Using pointers with private inheritance can lead to garbage values in C++ if the pointers are not used correctly. This is because private inheritance allows the derived class to access the superclass members, but not through the usual inheritance mechanism.
Example
class Animal {
private:
int age;
public:
Animal(int age) : age(age) {}
int getAge() { return age; }
};
class Cat : private Animal {
public:
Cat(int age) : Animal(age) {}
void meow() { std::cout<< "Meow! I am " <<getAge() << " years old." <<std::endl; }
};
int main() {
Cat c(3);
Cat* p = &c;
p->meow(); // Outputs: "Meow! I am 3 years old."
// The following line will not compile, because the members of Animal are private and not accessible in Cat
// std::cout<< p->age << std::endl;
return 0;
}
In this example, we have a class "Animal" with a private member "age" and a class "Cat" that privately inherits from "Animal." The "Cat" class has a method "meow" that uses the private member "age" of "Animal" through the accessor function "getAge."
If we create a pointer "p" to an instance of "Cat" and use it to call the "meow" method, the code will work as expected and output "Meow!

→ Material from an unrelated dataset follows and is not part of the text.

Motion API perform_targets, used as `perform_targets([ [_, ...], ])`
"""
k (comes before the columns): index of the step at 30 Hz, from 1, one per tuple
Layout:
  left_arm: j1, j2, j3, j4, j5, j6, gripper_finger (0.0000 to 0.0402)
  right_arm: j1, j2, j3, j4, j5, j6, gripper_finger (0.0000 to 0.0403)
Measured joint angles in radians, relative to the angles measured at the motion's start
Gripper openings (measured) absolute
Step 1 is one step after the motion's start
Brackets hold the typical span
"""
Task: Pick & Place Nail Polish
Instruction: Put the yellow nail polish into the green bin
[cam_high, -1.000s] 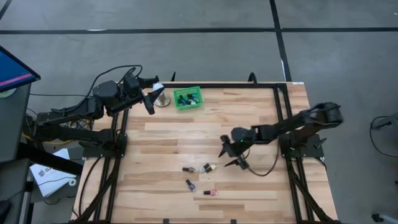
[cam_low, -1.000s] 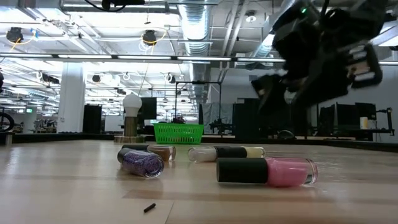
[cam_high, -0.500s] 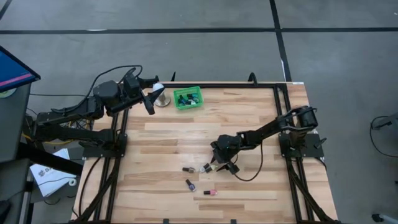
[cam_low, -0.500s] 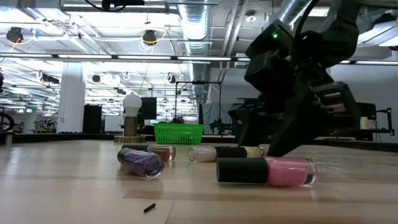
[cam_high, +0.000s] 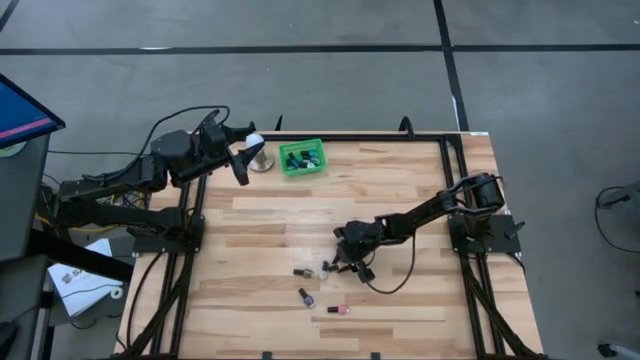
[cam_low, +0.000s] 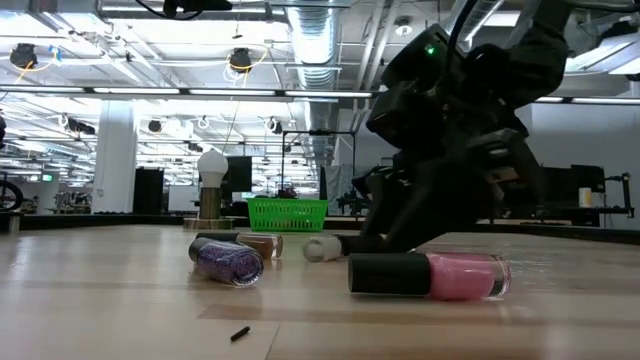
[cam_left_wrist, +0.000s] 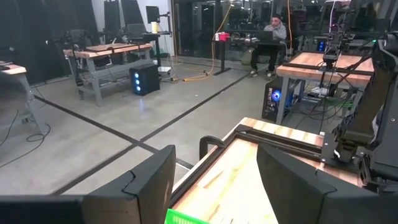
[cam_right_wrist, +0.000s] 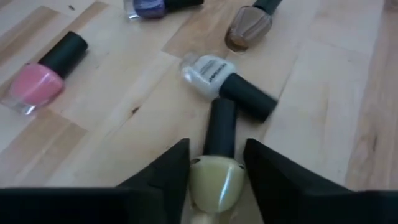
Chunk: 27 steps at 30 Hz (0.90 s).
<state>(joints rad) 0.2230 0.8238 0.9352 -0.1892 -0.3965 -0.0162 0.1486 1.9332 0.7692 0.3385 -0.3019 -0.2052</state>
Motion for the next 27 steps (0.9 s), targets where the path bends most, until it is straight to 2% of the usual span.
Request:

I am 3 years old." However, if we try to access the private member "age" of "Animal" through the pointer "p," the code will not compile because the private members of "Animal" are not accessible in "Cat."
The problem with this code is that the pointer "p" is pointing to an instance of "Cat," but the private inheritance of "Cat" from "Animal" means that "p" does not have the usual access to the members of "Animal." This can lead to garbage values if the pointer is used incorrectly, as it may not behave as expected.
To avoid this problem, it is important to be aware of the differences between private and public inheritance and use pointers with private inheritance carefully. In particular, it is important to remember that the derived class does not inherit the public and protected members of the superclass when using private inheritance and accessor functions to access the superclass members if necessary.